Exercise -
Using the entries that follow, give the number of lines containing the string "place". Write nothing besides that number.

Data under study -
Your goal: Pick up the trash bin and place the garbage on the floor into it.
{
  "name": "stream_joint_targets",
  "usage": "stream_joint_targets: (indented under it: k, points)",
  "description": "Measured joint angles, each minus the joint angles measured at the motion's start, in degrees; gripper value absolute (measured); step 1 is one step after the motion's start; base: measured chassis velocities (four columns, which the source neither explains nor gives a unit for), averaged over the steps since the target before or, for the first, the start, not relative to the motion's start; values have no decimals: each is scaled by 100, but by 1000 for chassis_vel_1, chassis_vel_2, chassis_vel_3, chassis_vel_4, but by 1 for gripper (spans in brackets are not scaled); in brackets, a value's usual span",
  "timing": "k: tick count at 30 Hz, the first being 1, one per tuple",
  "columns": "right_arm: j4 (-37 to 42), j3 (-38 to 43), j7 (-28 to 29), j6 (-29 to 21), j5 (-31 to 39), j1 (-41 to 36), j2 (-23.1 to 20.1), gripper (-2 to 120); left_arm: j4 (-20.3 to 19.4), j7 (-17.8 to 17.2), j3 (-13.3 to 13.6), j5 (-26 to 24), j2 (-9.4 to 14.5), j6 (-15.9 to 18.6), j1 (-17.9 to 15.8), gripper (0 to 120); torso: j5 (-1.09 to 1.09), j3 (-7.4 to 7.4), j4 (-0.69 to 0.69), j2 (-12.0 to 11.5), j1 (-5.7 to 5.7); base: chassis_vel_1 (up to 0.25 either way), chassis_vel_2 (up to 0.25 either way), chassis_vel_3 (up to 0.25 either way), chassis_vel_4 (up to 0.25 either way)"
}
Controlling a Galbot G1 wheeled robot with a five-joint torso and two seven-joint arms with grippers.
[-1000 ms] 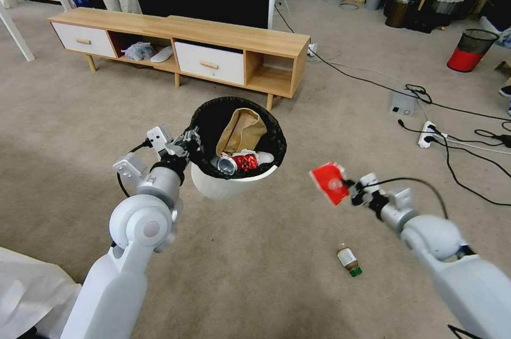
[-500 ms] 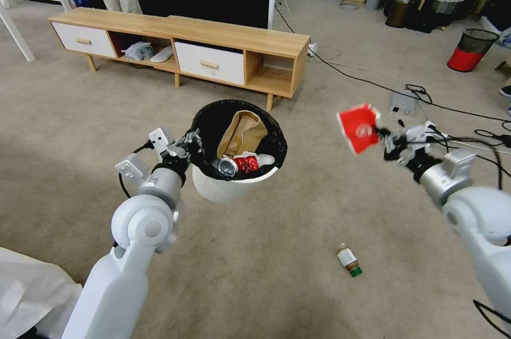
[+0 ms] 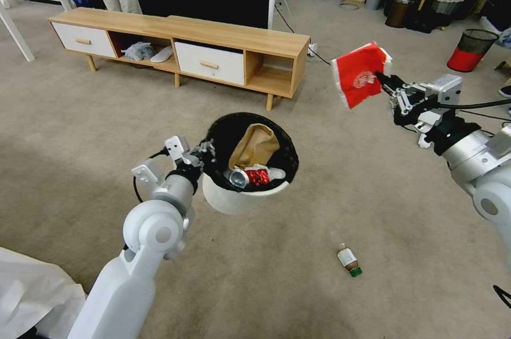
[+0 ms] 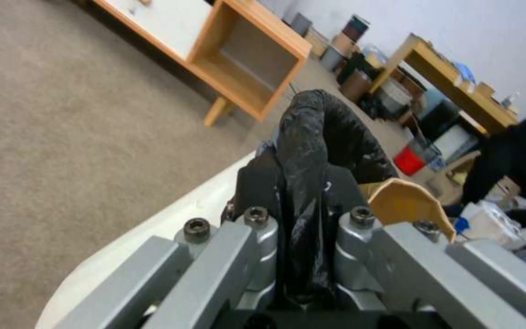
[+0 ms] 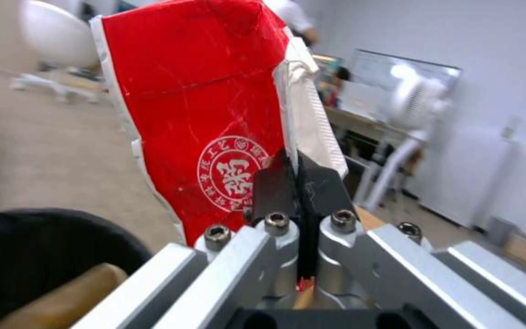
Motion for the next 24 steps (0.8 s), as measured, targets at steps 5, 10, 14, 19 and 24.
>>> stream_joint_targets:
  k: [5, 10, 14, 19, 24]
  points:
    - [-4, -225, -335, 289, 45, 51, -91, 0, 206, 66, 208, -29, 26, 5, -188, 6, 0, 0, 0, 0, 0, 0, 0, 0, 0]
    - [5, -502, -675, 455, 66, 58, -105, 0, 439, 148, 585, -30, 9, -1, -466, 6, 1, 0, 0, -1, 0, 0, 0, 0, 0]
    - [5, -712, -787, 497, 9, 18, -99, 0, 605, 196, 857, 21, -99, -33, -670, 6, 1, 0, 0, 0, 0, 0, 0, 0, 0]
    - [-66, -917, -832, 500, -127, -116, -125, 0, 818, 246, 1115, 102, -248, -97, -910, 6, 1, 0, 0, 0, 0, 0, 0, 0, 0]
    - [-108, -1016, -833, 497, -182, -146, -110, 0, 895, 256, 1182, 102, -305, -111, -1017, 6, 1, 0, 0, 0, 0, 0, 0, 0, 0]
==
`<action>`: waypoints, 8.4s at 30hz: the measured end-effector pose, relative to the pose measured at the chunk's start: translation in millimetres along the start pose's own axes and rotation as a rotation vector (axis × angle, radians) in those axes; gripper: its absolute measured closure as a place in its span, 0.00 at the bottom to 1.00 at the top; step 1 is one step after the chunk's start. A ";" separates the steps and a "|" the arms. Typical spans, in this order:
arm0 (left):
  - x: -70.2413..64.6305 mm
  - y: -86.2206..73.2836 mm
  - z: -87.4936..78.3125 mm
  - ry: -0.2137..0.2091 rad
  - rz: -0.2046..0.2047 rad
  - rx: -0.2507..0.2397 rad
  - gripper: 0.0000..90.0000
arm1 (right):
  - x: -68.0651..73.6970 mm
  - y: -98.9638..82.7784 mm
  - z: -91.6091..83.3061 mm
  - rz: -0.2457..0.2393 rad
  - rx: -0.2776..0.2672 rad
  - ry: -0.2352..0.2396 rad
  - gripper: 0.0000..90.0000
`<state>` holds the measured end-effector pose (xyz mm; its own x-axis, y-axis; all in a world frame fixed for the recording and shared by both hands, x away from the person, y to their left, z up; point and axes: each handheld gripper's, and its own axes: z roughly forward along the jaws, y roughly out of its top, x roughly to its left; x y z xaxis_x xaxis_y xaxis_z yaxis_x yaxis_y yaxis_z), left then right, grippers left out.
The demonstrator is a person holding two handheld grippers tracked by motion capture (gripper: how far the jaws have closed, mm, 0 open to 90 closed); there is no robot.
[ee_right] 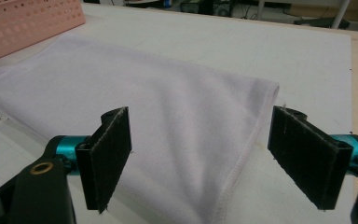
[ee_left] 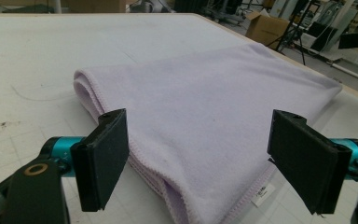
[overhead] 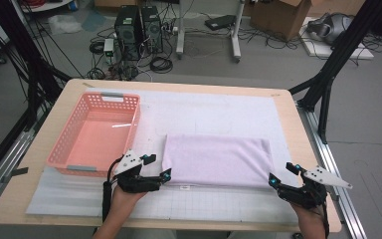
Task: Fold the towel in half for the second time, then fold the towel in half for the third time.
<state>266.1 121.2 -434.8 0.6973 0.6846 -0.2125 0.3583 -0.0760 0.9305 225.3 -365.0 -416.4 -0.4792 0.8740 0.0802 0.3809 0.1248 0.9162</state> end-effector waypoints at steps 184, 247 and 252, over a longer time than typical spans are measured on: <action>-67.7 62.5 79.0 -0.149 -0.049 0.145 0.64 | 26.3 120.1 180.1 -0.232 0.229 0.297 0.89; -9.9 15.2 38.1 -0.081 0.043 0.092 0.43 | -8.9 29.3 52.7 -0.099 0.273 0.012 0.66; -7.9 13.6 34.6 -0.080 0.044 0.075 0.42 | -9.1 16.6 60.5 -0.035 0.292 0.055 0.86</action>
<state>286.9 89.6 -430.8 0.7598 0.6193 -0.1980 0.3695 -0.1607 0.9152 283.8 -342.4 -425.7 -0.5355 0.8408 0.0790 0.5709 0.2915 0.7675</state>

Written answer -
2